All of lore.kernel.org
 help / color / mirror / Atom feed
From: SeongJae Park <sj@kernel.org>
To: SeongJae Park <sj@kernel.org>
Cc: sashiko-bot@kernel.org, damon@lists.linux.dev
Subject: Re: [RFC PATCH v1.2 03/17] mm/damon/core: always update ->last_nr_accesses for intervals change
Date: Sun, 21 Jun 2026 14:13:02 -0700	[thread overview]
Message-ID: <20260621211302.11854-1-sj@kernel.org> (raw)

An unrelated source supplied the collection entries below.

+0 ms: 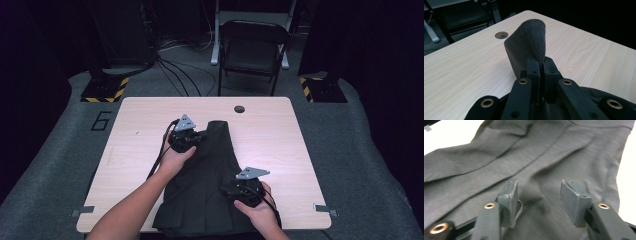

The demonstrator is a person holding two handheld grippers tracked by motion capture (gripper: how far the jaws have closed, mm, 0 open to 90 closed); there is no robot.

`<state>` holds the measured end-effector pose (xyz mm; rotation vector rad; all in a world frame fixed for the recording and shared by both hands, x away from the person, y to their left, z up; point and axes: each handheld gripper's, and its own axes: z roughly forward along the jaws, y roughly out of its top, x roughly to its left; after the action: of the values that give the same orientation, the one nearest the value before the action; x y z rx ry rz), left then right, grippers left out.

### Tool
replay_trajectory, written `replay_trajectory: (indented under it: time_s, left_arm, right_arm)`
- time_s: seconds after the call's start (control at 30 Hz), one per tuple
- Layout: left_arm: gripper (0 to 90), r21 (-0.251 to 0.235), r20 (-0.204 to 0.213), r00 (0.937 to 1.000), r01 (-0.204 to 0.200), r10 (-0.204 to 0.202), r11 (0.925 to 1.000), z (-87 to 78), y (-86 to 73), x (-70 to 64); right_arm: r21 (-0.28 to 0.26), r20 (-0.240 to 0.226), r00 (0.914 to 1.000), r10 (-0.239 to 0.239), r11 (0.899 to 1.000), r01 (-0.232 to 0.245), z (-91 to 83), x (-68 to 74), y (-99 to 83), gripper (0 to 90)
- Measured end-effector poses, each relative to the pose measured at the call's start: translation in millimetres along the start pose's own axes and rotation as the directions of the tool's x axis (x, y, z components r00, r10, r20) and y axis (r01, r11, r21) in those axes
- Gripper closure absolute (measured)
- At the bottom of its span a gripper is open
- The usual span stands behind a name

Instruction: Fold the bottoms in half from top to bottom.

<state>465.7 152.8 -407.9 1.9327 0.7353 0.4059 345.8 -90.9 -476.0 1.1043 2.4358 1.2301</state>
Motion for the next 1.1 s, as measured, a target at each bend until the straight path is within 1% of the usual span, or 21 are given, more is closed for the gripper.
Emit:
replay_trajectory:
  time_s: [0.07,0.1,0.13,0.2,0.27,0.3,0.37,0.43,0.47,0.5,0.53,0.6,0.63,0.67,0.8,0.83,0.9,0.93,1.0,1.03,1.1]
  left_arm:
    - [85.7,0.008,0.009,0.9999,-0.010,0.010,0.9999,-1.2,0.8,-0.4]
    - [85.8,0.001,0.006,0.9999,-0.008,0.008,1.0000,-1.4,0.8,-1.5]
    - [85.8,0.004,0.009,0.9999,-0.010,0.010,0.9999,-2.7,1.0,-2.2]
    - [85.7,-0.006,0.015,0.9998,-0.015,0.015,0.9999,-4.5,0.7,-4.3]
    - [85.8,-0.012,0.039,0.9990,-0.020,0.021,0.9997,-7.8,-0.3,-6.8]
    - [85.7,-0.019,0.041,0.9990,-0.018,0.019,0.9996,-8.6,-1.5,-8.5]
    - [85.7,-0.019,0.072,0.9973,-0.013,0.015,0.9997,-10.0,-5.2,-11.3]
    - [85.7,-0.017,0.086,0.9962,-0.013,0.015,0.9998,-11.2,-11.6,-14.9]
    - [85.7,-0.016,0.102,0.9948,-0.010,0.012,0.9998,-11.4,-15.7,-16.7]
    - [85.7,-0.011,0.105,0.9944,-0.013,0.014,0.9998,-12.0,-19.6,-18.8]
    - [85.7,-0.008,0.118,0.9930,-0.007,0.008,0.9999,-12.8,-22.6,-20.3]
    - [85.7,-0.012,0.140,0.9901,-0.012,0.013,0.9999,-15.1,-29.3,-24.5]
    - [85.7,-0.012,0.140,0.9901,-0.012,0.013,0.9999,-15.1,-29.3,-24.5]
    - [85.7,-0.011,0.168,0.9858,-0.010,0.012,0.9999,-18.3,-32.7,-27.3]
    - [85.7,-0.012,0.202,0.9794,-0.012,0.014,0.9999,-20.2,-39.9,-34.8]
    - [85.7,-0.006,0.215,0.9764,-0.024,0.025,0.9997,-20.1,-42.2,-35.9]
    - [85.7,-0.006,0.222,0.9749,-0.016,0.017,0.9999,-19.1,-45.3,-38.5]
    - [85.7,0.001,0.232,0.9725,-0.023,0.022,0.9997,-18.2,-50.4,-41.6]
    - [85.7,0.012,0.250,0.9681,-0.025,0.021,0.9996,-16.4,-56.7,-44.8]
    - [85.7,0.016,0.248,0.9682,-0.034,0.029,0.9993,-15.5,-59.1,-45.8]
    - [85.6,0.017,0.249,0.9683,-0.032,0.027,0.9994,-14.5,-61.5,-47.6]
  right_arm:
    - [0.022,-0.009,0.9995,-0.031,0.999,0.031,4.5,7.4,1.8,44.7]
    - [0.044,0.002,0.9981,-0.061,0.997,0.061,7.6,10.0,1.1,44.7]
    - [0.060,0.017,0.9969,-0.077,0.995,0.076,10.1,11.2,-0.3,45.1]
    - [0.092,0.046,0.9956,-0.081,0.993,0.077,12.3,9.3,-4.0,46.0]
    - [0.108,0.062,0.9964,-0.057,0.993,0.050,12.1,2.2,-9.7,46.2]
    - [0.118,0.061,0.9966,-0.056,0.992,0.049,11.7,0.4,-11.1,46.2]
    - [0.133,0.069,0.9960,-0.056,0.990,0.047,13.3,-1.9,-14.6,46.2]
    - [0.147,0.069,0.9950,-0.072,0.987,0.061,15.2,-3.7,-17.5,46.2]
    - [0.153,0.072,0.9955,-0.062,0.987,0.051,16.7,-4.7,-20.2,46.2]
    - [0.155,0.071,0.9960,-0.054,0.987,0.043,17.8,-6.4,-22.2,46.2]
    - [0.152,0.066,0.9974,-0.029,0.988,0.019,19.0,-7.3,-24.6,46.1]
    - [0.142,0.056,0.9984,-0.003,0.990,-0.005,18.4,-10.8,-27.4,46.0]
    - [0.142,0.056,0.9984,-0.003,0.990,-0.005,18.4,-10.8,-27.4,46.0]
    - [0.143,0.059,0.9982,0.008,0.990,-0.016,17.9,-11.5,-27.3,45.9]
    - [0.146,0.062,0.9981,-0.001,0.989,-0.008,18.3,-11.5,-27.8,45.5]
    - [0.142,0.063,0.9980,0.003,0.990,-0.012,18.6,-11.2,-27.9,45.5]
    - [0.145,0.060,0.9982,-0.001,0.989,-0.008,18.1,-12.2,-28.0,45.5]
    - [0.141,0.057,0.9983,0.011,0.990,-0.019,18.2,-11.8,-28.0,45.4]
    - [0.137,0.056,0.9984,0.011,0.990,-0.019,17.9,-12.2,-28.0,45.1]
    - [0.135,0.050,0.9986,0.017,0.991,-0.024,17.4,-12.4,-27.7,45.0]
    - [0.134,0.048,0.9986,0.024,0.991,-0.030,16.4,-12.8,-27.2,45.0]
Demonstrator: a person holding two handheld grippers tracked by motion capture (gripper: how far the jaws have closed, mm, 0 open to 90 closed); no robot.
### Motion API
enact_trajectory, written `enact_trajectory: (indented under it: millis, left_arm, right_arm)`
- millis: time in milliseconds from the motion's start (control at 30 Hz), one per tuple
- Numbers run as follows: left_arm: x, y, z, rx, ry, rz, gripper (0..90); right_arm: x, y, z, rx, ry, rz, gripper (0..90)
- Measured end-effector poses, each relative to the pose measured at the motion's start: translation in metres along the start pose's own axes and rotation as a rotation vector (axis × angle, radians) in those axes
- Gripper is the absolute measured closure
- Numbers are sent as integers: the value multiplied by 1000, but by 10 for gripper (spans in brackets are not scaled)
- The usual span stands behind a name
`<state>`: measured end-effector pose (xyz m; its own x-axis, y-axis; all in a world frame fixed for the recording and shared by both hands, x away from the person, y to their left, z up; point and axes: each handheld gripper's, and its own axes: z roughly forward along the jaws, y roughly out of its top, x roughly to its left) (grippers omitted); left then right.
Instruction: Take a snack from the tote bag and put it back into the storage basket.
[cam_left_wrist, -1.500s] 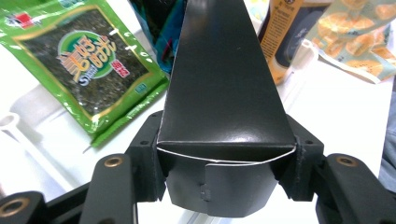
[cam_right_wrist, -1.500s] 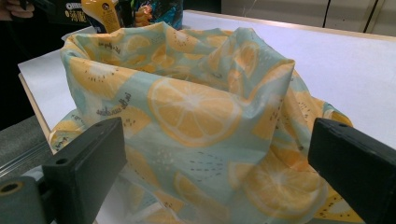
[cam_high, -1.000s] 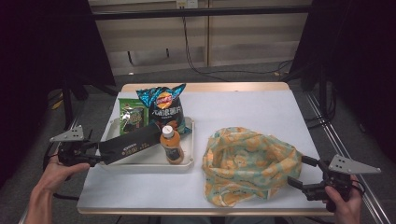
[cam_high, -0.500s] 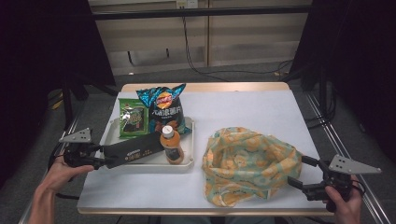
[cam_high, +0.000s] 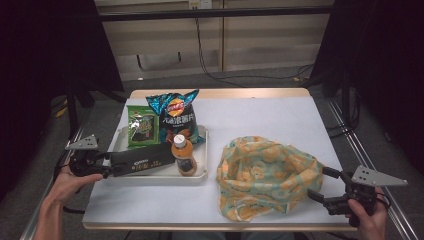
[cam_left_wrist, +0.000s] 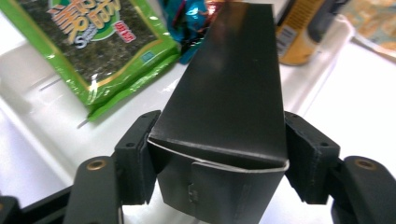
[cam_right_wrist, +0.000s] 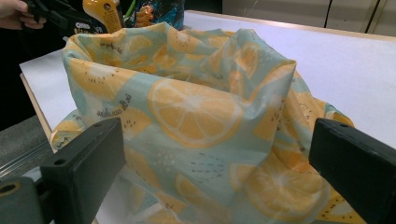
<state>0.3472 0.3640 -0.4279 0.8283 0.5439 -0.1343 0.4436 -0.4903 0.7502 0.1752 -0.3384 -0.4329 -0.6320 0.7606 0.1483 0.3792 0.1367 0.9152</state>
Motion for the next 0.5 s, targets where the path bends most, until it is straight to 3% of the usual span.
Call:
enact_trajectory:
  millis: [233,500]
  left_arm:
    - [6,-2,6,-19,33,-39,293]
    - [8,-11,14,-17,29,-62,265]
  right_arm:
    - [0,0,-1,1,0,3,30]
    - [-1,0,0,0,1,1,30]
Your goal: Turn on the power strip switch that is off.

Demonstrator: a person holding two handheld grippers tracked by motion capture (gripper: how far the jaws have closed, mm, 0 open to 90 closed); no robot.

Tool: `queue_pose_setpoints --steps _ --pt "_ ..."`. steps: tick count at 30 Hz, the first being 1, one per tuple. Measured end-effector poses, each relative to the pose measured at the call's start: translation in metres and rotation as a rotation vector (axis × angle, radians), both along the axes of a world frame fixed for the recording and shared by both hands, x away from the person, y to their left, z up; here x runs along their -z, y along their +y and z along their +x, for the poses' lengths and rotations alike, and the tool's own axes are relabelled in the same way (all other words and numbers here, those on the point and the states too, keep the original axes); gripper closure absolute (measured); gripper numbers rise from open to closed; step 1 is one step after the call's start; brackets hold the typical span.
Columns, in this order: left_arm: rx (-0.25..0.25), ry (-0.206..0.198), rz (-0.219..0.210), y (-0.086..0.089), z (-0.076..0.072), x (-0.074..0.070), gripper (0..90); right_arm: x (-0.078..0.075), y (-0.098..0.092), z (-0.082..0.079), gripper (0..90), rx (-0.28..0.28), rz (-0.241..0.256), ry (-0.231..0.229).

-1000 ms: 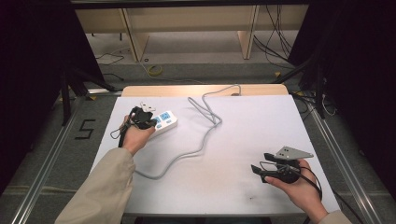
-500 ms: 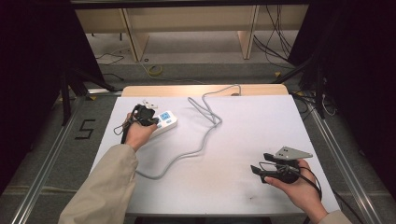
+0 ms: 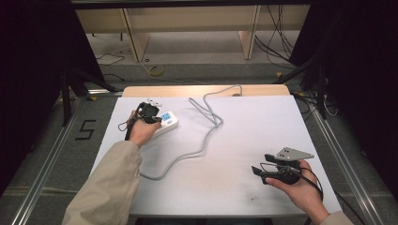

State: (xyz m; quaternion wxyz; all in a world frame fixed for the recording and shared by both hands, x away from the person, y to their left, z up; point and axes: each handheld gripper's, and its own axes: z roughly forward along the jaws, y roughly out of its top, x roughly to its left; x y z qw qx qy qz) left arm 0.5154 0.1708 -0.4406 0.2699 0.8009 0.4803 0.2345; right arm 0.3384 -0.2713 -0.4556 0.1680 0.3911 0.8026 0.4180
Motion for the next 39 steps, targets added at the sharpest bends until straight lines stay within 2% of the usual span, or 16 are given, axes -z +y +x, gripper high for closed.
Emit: queue_pose_setpoints --steps 14,35,36,37,39 --pt "0.01 0.045 0.031 -0.0016 0.0028 0.0067 90.0 0.0 0.0 -0.0001 28.7 -0.001 0.0 0.001" --pt "0.019 0.06 0.045 -0.004 0.0038 0.008 90.0 0.0003 0.0003 -0.0002 28.6 -0.004 -0.001 0.003" --pt "0.017 0.062 0.048 -0.0041 0.0039 0.0078 90.0 0.0004 0.0003 0.0 28.6 -0.005 -0.001 0.002" --pt "0.015 0.06 0.069 -0.0045 0.0038 0.0077 90.0 0.0003 0.0002 -0.0001 28.6 -0.006 -0.001 0.003" --pt "0.016 0.061 0.069 -0.0045 0.0038 0.0079 90.0 0.0004 0.0002 -0.0001 28.6 -0.005 -0.001 0.002"
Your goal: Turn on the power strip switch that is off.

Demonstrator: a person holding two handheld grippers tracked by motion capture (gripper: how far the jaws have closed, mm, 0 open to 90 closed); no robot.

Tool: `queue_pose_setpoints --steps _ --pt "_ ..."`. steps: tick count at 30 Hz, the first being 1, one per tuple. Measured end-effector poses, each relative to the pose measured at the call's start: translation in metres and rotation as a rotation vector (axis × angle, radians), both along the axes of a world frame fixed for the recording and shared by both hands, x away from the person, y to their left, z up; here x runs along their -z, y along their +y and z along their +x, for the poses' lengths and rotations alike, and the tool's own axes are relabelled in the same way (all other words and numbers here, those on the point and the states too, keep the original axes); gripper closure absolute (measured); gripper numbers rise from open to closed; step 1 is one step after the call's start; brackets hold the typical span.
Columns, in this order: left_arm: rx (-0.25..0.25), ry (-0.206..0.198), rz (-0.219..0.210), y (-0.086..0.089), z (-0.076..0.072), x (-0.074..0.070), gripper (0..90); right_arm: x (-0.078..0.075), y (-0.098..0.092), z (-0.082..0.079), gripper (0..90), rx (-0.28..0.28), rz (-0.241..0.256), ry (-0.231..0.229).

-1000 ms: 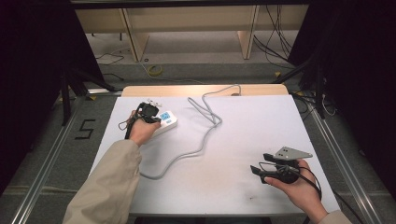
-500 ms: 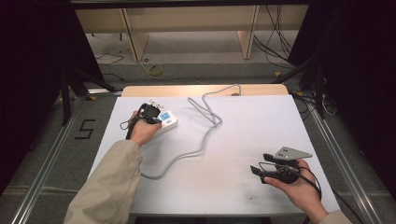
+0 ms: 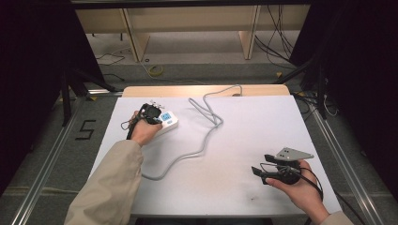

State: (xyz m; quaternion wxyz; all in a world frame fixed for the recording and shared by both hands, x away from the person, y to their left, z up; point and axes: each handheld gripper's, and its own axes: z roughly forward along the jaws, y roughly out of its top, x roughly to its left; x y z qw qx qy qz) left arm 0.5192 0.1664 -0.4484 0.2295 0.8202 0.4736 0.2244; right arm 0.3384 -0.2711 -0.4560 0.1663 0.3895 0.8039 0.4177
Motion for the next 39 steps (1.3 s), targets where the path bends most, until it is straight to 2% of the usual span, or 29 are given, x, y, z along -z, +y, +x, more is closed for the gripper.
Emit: queue_pose_setpoints --steps 39 --pt "-0.001 0.017 -0.004 0.0 0.0015 -0.0001 90.0 0.0001 0.0003 0.0 28.6 -0.002 -0.005 0.0"
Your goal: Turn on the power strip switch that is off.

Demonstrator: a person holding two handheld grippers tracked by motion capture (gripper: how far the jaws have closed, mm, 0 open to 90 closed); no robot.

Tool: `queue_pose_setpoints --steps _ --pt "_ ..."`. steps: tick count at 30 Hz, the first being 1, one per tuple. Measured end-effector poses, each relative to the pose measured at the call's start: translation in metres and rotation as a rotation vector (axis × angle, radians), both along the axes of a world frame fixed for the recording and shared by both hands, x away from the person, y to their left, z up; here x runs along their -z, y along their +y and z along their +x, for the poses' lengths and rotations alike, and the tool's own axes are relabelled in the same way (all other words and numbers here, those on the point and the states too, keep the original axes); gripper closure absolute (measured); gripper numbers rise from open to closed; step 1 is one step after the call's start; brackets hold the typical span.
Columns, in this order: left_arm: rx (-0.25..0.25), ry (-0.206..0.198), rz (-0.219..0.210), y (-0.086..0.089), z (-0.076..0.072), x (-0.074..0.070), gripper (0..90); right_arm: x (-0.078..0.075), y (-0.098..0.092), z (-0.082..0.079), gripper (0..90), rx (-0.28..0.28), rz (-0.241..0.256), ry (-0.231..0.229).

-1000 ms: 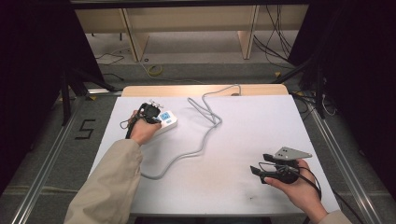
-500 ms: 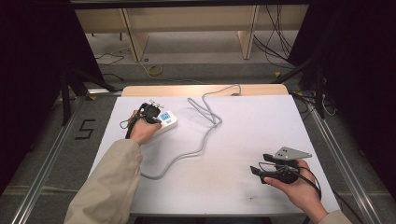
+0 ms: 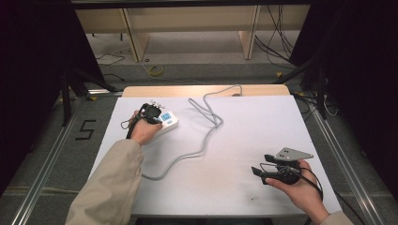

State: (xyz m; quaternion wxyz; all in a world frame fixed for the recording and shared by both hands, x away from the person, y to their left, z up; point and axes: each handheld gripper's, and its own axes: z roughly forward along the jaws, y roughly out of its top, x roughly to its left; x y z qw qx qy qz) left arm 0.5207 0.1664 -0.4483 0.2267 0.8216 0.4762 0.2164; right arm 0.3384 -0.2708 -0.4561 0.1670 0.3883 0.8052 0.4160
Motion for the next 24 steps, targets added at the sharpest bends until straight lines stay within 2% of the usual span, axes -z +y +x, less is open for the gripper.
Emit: queue_pose_setpoints --steps 10,16,19,24 --pt "0.01 -0.005 0.02 -0.0018 -0.0006 0.0014 90.0 0.0 0.0004 -0.0002 28.6 -0.001 0.001 0.001" --pt "0.004 -0.003 0.01 -0.0009 -0.0007 0.0017 90.0 0.0 0.0006 -0.0003 28.6 -0.003 -0.001 0.004" --pt "0.012 -0.007 0.025 -0.0023 -0.0012 0.0021 90.0 0.0 0.0007 -0.0003 28.6 -0.002 -0.001 0.003" --pt "0.009 -0.007 0.023 -0.0023 -0.0013 0.0023 90.0 0.0 0.0009 -0.0003 28.5 -0.003 0.0 0.002"
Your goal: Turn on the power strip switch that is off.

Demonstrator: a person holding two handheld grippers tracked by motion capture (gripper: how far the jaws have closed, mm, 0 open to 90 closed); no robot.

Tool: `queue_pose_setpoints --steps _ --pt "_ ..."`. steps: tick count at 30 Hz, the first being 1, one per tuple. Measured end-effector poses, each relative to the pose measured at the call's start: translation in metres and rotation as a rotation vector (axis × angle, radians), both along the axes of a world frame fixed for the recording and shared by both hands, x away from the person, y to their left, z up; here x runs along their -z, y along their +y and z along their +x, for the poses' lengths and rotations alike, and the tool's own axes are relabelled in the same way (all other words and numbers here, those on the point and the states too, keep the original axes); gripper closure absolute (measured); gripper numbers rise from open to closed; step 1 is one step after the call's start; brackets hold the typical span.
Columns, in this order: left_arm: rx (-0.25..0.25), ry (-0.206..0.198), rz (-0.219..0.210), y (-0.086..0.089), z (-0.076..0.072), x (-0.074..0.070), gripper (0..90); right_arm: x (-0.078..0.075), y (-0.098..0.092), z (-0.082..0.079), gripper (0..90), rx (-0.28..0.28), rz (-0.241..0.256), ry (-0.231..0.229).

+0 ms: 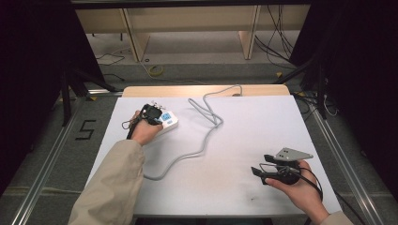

In-Reply-To: <20260621202307.10276-1-sj@kernel.org>

On Sun, 21 Jun 2026 13:23:16 -0700 SeongJae Park <sj@kernel.org> wrote:

> On Sun, 21 Jun 2026 16:11:04 +0000 sashiko-bot@kernel.org wrote:
> 
> > Thank you for your contribution! Sashiko AI review found 2 potential issue(s) to consider:
> > 
> > Pre-existing issues:
> > - [High] Arithmetic overflow in DAMON access scaling functions when interval ratio is large.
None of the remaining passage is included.